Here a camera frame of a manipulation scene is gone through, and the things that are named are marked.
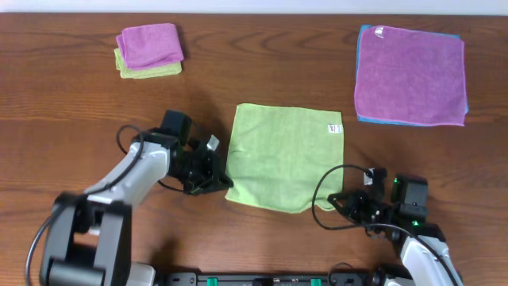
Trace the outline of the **green microfiber cloth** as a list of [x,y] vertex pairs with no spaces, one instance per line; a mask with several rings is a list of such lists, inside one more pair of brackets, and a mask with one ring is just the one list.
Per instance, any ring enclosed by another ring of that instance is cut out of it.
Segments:
[[301,107],[237,106],[226,173],[230,202],[297,214],[320,207],[343,186],[341,113]]

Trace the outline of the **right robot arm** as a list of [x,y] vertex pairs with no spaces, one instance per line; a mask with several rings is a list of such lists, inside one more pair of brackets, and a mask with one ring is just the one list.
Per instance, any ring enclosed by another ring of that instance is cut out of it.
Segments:
[[367,189],[335,193],[327,200],[366,235],[382,235],[401,263],[374,270],[366,285],[453,285],[464,282],[455,269],[441,228],[427,221],[428,181],[420,176],[398,174],[391,201],[383,201],[387,171],[372,168],[364,174]]

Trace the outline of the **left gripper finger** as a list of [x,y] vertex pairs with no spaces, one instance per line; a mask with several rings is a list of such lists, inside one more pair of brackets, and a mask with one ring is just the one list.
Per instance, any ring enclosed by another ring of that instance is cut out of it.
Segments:
[[233,181],[226,175],[218,153],[212,154],[212,181],[215,189],[229,189],[233,187]]
[[225,189],[225,184],[213,181],[203,181],[200,184],[194,184],[191,181],[187,181],[183,184],[183,192],[186,195],[205,195],[211,192],[223,191]]

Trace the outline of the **folded purple cloth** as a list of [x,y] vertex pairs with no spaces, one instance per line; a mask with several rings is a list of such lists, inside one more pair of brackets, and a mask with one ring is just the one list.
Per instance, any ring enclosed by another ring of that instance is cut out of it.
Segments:
[[130,69],[158,68],[184,59],[177,27],[172,23],[125,28],[116,41],[125,66]]

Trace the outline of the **folded green cloth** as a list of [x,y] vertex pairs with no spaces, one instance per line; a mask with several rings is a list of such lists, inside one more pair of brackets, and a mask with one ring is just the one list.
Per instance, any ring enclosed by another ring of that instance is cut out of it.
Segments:
[[180,62],[164,65],[157,68],[134,70],[125,66],[119,48],[114,49],[114,55],[116,69],[120,72],[120,77],[123,79],[148,79],[167,75],[177,75],[183,70]]

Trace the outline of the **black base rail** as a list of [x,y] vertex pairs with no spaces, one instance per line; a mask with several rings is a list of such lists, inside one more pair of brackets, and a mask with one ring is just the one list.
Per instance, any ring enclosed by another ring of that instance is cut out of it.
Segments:
[[414,286],[400,265],[381,265],[372,272],[341,262],[326,274],[157,272],[134,264],[127,286]]

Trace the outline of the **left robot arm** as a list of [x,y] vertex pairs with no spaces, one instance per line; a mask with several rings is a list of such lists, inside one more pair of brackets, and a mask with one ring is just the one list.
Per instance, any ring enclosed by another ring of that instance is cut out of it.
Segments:
[[42,285],[154,285],[156,270],[131,258],[132,217],[153,186],[177,179],[185,195],[233,186],[218,153],[220,141],[190,136],[192,119],[169,110],[160,126],[137,131],[125,157],[81,195],[64,192],[36,237],[45,237]]

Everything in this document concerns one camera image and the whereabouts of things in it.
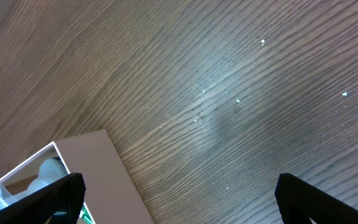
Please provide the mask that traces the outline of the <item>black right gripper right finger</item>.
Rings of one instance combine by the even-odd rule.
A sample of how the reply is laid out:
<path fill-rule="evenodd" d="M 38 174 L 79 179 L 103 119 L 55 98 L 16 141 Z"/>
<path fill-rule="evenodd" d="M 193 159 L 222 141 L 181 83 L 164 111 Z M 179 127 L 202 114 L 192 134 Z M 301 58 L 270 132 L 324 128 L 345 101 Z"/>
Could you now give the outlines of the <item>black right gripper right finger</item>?
<path fill-rule="evenodd" d="M 358 224 L 358 210 L 289 173 L 279 175 L 275 198 L 284 224 Z"/>

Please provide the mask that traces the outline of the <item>clear bottle dark liquid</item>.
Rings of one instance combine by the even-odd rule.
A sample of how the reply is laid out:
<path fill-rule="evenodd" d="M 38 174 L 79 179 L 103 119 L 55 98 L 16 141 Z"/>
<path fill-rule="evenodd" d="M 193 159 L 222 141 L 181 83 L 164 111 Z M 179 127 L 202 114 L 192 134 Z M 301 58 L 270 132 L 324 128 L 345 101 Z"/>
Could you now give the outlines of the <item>clear bottle dark liquid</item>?
<path fill-rule="evenodd" d="M 56 157 L 33 161 L 0 180 L 0 210 L 68 175 L 65 166 Z"/>

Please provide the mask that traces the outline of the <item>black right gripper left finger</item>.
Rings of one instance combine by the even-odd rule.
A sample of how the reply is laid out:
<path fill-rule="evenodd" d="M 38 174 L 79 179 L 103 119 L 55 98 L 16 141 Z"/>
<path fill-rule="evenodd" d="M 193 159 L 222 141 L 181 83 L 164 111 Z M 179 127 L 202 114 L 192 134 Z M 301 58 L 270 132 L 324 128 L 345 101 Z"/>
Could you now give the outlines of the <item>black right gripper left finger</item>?
<path fill-rule="evenodd" d="M 69 174 L 0 210 L 0 224 L 76 224 L 85 192 L 82 174 Z"/>

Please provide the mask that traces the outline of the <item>green white soap packet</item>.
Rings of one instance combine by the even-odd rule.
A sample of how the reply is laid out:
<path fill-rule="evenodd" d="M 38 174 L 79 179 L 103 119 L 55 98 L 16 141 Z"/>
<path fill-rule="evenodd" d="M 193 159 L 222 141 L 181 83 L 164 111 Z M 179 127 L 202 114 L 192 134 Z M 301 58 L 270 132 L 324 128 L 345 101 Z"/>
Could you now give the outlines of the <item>green white soap packet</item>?
<path fill-rule="evenodd" d="M 83 204 L 79 217 L 86 223 L 86 224 L 93 224 L 93 219 L 91 215 L 88 213 L 87 207 Z"/>

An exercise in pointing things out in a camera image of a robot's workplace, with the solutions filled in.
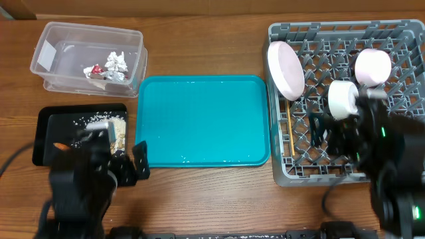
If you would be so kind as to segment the wooden chopstick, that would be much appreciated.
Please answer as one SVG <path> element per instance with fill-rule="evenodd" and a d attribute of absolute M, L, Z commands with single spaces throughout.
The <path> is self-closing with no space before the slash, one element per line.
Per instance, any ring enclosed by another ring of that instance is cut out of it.
<path fill-rule="evenodd" d="M 288 118 L 288 132 L 290 135 L 290 149 L 292 156 L 295 156 L 295 148 L 294 148 L 294 138 L 293 138 L 293 131 L 292 131 L 292 119 L 291 119 L 291 113 L 290 113 L 290 101 L 286 99 L 286 114 Z"/>

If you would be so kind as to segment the large white plate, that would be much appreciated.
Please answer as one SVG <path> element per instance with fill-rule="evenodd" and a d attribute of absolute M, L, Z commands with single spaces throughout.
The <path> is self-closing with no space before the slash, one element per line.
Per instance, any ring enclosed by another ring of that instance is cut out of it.
<path fill-rule="evenodd" d="M 284 41 L 271 42 L 267 51 L 268 68 L 279 92 L 295 101 L 305 88 L 304 73 L 293 48 Z"/>

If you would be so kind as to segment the orange carrot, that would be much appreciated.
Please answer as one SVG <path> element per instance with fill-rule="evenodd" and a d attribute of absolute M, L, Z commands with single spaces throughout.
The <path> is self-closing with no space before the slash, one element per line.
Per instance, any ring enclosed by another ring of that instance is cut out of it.
<path fill-rule="evenodd" d="M 70 149 L 70 147 L 69 147 L 69 146 L 67 146 L 67 145 L 65 145 L 65 144 L 63 144 L 63 143 L 53 143 L 53 145 L 54 145 L 57 149 L 59 149 L 59 150 L 61 150 L 61 151 L 67 151 L 67 150 L 69 150 L 69 149 Z"/>

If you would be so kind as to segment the red foil wrapper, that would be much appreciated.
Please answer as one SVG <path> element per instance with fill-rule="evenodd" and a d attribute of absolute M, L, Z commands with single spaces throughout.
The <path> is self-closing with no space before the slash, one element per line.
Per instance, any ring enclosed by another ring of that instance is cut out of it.
<path fill-rule="evenodd" d="M 98 64 L 86 67 L 83 73 L 87 78 L 125 82 L 128 77 L 123 72 L 104 70 Z"/>

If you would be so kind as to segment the white medium bowl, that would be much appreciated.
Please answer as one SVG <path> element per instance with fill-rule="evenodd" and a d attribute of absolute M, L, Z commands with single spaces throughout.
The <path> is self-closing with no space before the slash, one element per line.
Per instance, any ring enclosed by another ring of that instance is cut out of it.
<path fill-rule="evenodd" d="M 392 70 L 390 56 L 383 50 L 366 48 L 358 54 L 354 70 L 360 85 L 373 87 L 385 83 Z"/>

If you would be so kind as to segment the white tissue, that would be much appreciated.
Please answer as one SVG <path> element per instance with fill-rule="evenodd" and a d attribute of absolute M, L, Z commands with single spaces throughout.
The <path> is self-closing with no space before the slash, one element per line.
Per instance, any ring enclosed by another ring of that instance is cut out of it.
<path fill-rule="evenodd" d="M 104 65 L 109 71 L 114 72 L 127 72 L 128 66 L 125 61 L 124 52 L 117 55 L 115 51 L 111 52 L 107 57 L 107 62 Z"/>

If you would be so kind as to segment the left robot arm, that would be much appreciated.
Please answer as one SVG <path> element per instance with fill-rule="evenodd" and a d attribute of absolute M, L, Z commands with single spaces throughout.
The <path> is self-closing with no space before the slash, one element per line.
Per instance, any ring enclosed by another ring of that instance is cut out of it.
<path fill-rule="evenodd" d="M 146 142 L 132 151 L 133 160 L 113 157 L 104 142 L 59 151 L 48 176 L 52 198 L 43 205 L 36 238 L 145 238 L 138 227 L 106 233 L 102 226 L 116 190 L 150 176 Z"/>

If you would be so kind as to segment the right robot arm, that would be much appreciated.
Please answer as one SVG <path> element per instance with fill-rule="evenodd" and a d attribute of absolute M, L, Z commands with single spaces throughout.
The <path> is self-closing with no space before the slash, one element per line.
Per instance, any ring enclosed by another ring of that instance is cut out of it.
<path fill-rule="evenodd" d="M 424 123 L 389 114 L 383 100 L 359 97 L 356 107 L 357 114 L 340 120 L 311 113 L 311 144 L 326 140 L 328 155 L 347 157 L 369 178 L 383 230 L 401 238 L 423 236 Z"/>

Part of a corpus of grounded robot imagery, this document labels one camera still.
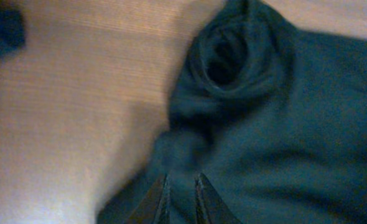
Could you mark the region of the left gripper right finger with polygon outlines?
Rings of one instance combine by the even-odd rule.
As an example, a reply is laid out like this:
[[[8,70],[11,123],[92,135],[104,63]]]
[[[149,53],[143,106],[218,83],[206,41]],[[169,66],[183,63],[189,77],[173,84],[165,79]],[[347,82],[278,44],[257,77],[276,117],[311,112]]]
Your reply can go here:
[[[195,178],[195,211],[196,224],[241,224],[202,173]]]

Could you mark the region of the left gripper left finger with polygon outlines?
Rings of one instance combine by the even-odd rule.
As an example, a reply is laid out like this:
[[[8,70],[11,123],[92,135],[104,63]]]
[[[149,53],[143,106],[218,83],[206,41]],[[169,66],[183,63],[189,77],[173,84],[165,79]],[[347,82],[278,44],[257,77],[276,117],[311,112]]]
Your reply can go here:
[[[126,224],[169,224],[170,184],[167,175],[160,176],[146,192]]]

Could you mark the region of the black t-shirt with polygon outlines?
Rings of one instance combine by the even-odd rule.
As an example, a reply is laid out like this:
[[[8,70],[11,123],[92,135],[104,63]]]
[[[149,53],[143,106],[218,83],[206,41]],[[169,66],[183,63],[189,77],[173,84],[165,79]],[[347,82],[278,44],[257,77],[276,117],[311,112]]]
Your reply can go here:
[[[367,223],[367,40],[228,1],[194,38],[168,117],[98,223],[126,222],[162,175],[170,223],[196,223],[200,173],[241,223]]]

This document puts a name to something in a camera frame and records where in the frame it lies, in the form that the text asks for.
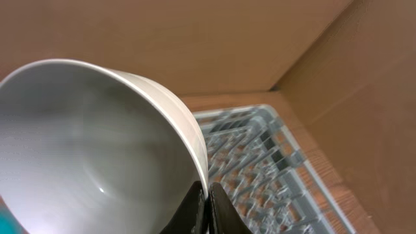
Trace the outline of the small white bowl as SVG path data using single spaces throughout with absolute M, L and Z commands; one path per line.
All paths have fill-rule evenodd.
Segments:
M 49 59 L 1 81 L 1 197 L 29 233 L 158 233 L 207 182 L 195 117 L 151 79 Z

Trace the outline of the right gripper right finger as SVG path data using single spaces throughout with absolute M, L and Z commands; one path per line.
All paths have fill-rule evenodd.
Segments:
M 208 206 L 210 234 L 252 234 L 220 183 L 211 184 Z

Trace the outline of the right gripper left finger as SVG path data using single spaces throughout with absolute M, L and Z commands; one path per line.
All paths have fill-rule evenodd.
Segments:
M 206 232 L 205 196 L 201 182 L 195 181 L 160 234 L 204 234 Z

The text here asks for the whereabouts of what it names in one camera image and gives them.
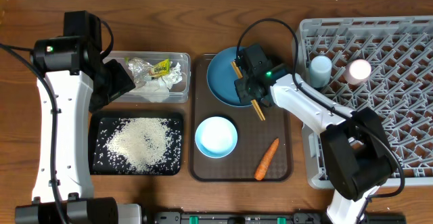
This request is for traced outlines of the light blue bowl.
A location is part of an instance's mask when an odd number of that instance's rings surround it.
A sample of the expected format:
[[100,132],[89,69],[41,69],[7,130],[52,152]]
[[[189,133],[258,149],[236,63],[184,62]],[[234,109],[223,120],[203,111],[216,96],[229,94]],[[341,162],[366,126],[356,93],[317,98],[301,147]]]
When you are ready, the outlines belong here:
[[198,125],[194,141],[203,155],[209,158],[224,158],[234,151],[238,133],[230,120],[213,116]]

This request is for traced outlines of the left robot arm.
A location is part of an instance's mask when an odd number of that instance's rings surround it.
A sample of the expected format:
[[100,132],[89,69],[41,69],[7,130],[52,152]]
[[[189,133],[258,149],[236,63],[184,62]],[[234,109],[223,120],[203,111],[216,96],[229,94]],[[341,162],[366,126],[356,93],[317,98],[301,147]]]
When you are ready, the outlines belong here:
[[109,58],[101,28],[86,11],[67,12],[60,37],[35,43],[28,67],[41,101],[41,151],[32,202],[15,209],[17,223],[143,223],[138,204],[96,198],[89,166],[88,116],[134,88]]

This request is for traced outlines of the dark blue plate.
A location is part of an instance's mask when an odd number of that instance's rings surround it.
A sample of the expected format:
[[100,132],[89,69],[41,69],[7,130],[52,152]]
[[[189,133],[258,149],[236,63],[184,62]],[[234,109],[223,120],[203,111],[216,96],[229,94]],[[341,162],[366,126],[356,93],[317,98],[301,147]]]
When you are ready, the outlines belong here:
[[236,47],[226,48],[217,53],[208,65],[206,80],[212,94],[224,104],[233,107],[249,107],[250,102],[241,103],[235,90],[238,79],[231,63],[236,56]]

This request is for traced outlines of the light blue cup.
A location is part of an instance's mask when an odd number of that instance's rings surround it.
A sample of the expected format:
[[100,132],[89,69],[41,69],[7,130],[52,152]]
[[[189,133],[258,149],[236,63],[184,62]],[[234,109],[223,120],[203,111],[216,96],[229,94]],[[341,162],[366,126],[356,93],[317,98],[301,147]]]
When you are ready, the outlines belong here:
[[310,85],[313,88],[326,86],[331,79],[332,61],[324,56],[318,55],[311,60],[309,65]]

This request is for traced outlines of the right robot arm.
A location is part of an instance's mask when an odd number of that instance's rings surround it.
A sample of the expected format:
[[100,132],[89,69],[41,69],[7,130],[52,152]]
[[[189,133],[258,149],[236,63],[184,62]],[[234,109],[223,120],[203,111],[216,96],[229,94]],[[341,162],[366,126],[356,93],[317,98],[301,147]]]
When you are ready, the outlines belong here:
[[326,210],[330,223],[360,223],[368,202],[398,168],[380,117],[370,108],[338,105],[284,64],[276,65],[260,45],[237,48],[235,81],[241,102],[262,99],[300,119],[320,137],[326,174],[335,192]]

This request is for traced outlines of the pink cup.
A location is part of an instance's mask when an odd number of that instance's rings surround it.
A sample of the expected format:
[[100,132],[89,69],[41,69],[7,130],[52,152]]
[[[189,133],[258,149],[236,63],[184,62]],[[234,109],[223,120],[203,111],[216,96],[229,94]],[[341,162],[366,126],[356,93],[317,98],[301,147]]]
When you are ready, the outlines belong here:
[[367,60],[355,60],[347,64],[343,77],[351,85],[360,85],[369,79],[372,68]]

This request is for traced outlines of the orange carrot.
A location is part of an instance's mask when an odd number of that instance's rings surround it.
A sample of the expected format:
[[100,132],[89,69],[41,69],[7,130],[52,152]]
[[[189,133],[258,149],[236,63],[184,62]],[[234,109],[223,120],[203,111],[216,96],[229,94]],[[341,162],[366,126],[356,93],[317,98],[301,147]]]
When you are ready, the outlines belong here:
[[279,139],[275,139],[273,143],[269,146],[268,150],[263,155],[259,165],[256,168],[254,178],[257,181],[261,181],[265,178],[265,175],[267,174],[268,168],[270,166],[270,163],[278,149],[279,146]]

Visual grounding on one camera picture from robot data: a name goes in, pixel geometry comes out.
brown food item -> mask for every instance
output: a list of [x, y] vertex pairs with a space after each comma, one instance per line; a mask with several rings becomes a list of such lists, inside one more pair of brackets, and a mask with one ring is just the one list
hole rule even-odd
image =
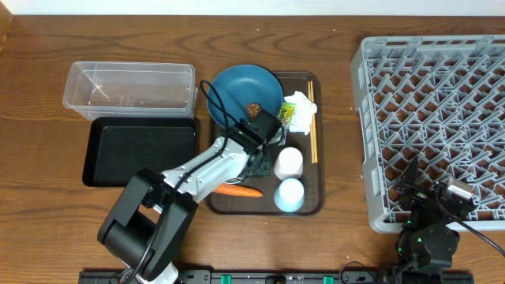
....................
Report every line of the records that contains the word "kind".

If you would be so kind as to segment the wooden chopstick, that would be much appreciated.
If you would be so kind as to segment the large white plate, that would be much appreciated.
If you would be so kind as to segment the orange carrot, that would be much appreciated.
If you would be so kind as to segment the red foil wrapper, that would be much appreciated.
If you would be so kind as to segment the white medium bowl, that would be much appreciated.
If you would be so kind as to segment the white tissue, that would be much appreciated.
If you would be so kind as to segment the left robot arm, that would be much appreciated.
If you would be so kind as to segment the right robot arm, that would be much appreciated.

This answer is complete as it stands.